• **Problem requirements**:
Copy the entries out again in full.

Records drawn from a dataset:

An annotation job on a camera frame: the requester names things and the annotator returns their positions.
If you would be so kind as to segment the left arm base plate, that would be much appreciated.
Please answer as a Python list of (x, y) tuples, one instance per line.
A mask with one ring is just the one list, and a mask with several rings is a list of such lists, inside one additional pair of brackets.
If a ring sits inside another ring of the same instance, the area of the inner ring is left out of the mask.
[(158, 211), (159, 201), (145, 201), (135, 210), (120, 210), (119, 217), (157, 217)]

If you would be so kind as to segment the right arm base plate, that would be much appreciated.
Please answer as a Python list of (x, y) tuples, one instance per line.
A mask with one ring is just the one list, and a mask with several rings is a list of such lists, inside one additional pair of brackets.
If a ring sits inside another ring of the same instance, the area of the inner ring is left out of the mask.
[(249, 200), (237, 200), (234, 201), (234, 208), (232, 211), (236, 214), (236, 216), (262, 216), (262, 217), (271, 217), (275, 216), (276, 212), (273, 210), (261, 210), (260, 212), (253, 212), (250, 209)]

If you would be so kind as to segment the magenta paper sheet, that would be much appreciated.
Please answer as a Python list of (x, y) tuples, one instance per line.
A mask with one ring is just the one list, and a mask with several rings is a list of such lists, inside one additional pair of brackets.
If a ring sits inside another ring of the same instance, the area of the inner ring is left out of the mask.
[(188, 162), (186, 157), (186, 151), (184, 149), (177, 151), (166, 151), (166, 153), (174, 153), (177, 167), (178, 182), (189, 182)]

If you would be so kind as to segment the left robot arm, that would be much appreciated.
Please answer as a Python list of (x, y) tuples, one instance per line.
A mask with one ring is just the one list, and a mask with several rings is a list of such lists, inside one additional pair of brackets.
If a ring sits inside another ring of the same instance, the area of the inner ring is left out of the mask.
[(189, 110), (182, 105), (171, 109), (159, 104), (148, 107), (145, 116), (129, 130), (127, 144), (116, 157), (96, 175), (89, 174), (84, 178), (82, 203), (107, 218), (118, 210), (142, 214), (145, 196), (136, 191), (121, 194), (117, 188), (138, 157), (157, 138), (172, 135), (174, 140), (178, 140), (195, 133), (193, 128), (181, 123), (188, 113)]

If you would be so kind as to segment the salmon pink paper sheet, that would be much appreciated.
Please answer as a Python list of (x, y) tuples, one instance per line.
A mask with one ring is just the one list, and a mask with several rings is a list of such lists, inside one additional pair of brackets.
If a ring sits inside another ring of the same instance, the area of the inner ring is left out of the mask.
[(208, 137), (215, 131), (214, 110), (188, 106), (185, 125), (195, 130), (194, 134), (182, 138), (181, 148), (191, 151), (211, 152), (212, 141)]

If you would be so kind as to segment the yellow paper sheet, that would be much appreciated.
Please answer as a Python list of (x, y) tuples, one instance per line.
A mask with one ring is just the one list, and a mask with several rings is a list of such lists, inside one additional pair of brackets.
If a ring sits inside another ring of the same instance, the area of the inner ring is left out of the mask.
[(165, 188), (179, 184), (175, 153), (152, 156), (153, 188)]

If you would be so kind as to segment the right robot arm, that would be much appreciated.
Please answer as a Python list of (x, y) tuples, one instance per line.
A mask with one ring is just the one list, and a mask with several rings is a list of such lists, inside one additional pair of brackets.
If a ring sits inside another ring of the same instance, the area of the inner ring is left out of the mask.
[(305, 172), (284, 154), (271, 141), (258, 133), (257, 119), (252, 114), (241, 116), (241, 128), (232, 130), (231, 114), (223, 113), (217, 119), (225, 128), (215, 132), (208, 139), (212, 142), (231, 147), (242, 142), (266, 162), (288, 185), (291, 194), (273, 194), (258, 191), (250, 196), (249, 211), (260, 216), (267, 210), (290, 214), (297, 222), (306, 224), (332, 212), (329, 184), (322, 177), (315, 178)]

• **Exercise solution**:
An annotation job on a camera frame: the requester names things and the annotator returns their positions.
If you would be so kind as to segment the left arm base plate, that would be much appreciated.
Please answer as a Python list of (x, y) tuples, one instance per line.
A mask with one ring is just the one list, and a mask with several rings is a list of such lists, inside one additional pair of brackets.
If a ring sits inside another ring of the same instance, the area of the inner ring is left out of the mask.
[(158, 211), (159, 201), (145, 201), (135, 210), (120, 210), (119, 217), (157, 217)]

If you would be so kind as to segment the right arm base plate, that would be much appreciated.
Please answer as a Python list of (x, y) tuples, one instance per line.
A mask with one ring is just the one list, and a mask with several rings is a list of such lists, inside one additional pair of brackets.
If a ring sits inside another ring of the same instance, the area of the inner ring is left out of the mask.
[(249, 200), (237, 200), (234, 201), (234, 208), (232, 211), (236, 214), (236, 216), (262, 216), (262, 217), (271, 217), (275, 216), (276, 212), (273, 210), (261, 210), (260, 212), (253, 212), (250, 209)]

If you would be so kind as to segment the magenta paper sheet, that would be much appreciated.
Please answer as a Python list of (x, y) tuples, one instance per line.
A mask with one ring is just the one list, and a mask with several rings is a list of such lists, inside one additional pair of brackets.
If a ring sits inside another ring of the same instance, the area of the inner ring is left out of the mask.
[(188, 162), (186, 157), (186, 151), (184, 149), (177, 151), (166, 151), (166, 153), (174, 153), (177, 167), (178, 182), (189, 182)]

If you would be so kind as to segment the left robot arm, that would be much appreciated.
Please answer as a Python list of (x, y) tuples, one instance per line.
A mask with one ring is just the one list, and a mask with several rings is a list of such lists, inside one additional pair of brackets.
If a ring sits inside another ring of the same instance, the area of the inner ring is left out of the mask.
[(189, 110), (182, 105), (171, 109), (159, 104), (148, 107), (145, 116), (129, 130), (127, 144), (116, 157), (96, 175), (89, 174), (84, 178), (82, 203), (107, 218), (118, 210), (142, 214), (145, 196), (136, 191), (121, 194), (117, 188), (138, 157), (157, 138), (172, 135), (174, 140), (178, 140), (195, 133), (193, 128), (181, 123), (188, 113)]

If you would be so kind as to segment the salmon pink paper sheet, that would be much appreciated.
Please answer as a Python list of (x, y) tuples, one instance per line.
A mask with one ring is just the one list, and a mask with several rings is a list of such lists, inside one additional pair of brackets.
If a ring sits inside another ring of the same instance, the area of the inner ring is left out of the mask.
[(208, 137), (215, 131), (214, 110), (188, 106), (185, 125), (195, 130), (194, 134), (182, 138), (181, 148), (191, 151), (211, 152), (212, 141)]

If you would be so kind as to segment the yellow paper sheet, that would be much appreciated.
Please answer as a Python list of (x, y) tuples, one instance per line.
A mask with one ring is just the one list, and a mask with several rings is a list of such lists, inside one additional pair of brackets.
If a ring sits inside another ring of the same instance, the area of the inner ring is left out of the mask.
[(165, 188), (179, 184), (175, 153), (152, 156), (153, 188)]

If you would be so kind as to segment the right robot arm, that would be much appreciated.
Please answer as a Python list of (x, y) tuples, one instance per line.
A mask with one ring is just the one list, and a mask with several rings is a list of such lists, inside one additional pair of brackets.
If a ring sits inside another ring of the same instance, the area of the inner ring is left out of the mask.
[(305, 172), (284, 154), (271, 141), (258, 133), (257, 119), (252, 114), (241, 116), (241, 128), (232, 130), (231, 114), (223, 113), (217, 119), (225, 128), (215, 132), (208, 139), (212, 142), (231, 147), (242, 142), (266, 162), (288, 185), (291, 194), (273, 194), (258, 191), (250, 196), (249, 211), (260, 216), (267, 210), (290, 214), (297, 222), (306, 224), (332, 212), (329, 184), (322, 177), (315, 178)]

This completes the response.